Distress Act 1554
- Parliament of England
- Long title: An Acte touching thimpounding of Distresses.
- Citation: 1 & 2 Ph. & M. c. 12
- Territorial extent: England and Wales

Dates
- Royal assent: 16 January 1555
- Commencement: 1 April 1555
- Repealed: 1 January 1970

Other legislation
- Repealed by: Statute Law Revision Act 1863; Statute Law Revision Act 1888; Statute Law Revision Act 1948; Statute Law (Repeals) Act 1969;

Status: Repealed

Text of statute as originally enacted

= Distress Act 1554 =

Act of the Parliament of England

The Distress Act 1554 (1 & 2 Ph. & M. c. 12) was an act of the Parliament of England.
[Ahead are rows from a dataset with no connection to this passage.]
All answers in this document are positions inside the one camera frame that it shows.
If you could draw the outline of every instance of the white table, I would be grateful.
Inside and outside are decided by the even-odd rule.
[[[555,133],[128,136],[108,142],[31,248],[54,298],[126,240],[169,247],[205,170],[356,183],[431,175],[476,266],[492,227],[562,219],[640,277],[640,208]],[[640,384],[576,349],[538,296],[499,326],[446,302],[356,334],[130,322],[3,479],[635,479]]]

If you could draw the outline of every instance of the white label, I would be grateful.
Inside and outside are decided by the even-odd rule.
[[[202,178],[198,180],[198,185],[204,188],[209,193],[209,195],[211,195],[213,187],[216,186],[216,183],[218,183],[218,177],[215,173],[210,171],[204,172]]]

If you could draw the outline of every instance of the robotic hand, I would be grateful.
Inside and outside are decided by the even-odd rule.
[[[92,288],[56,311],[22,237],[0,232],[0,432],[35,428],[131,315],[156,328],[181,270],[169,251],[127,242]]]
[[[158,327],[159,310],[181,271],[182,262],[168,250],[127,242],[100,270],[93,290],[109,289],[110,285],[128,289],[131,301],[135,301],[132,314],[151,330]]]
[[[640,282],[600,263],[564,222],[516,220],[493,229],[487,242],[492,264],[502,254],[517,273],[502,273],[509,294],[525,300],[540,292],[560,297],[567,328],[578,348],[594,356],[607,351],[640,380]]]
== Subsequent developments ==
Section 3 of the act was repealed by section 1 of, and the schedule to, the Statute Law Revision Act 1863 (26 & 27 Vict. c. 125), which came into force on 28 July 1863.

Section 2 of the act, from "further" to "aforesaid that" was repealed by section 1(1) of, and part I of the schedule to, the Statute Law Revision Act 1888 (51 & 52 Vict. c. 3), which came into force on 27 March 1888.

The words of commencement were repealed by section 1 of, and the first schedule to, the Statute Law Revision Act 1948 (11 & 12 Geo. 6. c. 62), which came into force on 30 July 1948.

The whole act was repealed by section 1 of, and part VII of the schedule to, the Statute Law (Repeals) Act 1969, which came into force on 1 January 1970.